Work to complete: Your task is to quote the listing below exactly, beginning with its first line and ending on the line bearing "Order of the".

Data below:
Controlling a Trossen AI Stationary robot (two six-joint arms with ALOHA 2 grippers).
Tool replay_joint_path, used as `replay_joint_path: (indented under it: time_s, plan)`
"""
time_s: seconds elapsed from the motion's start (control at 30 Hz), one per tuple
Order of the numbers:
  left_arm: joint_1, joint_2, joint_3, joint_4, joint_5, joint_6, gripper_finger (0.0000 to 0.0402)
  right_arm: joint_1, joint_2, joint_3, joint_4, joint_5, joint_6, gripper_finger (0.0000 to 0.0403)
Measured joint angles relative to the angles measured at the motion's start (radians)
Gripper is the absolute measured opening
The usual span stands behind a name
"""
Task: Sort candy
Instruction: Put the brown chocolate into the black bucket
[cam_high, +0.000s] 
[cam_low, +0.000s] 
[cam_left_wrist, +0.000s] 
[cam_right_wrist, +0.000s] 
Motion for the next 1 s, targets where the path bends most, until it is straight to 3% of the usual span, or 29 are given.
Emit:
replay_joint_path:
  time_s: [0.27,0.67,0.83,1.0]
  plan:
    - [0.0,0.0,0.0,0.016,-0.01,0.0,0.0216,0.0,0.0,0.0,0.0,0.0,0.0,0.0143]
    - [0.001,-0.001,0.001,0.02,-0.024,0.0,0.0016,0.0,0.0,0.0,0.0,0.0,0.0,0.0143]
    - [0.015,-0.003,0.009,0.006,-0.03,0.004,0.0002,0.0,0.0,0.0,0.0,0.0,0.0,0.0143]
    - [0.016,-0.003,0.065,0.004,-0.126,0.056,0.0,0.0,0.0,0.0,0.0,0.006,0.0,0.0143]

Result below:
Controlling a Trossen AI Stationary robot (two six-joint arms with ALOHA 2 grippers).
Tool replay_joint_path, used as `replay_joint_path: (indented under it: time_s, plan)`
"""
time_s: seconds elapsed from the motion's start (control at 30 Hz), one per tuple
Order of the numbers:

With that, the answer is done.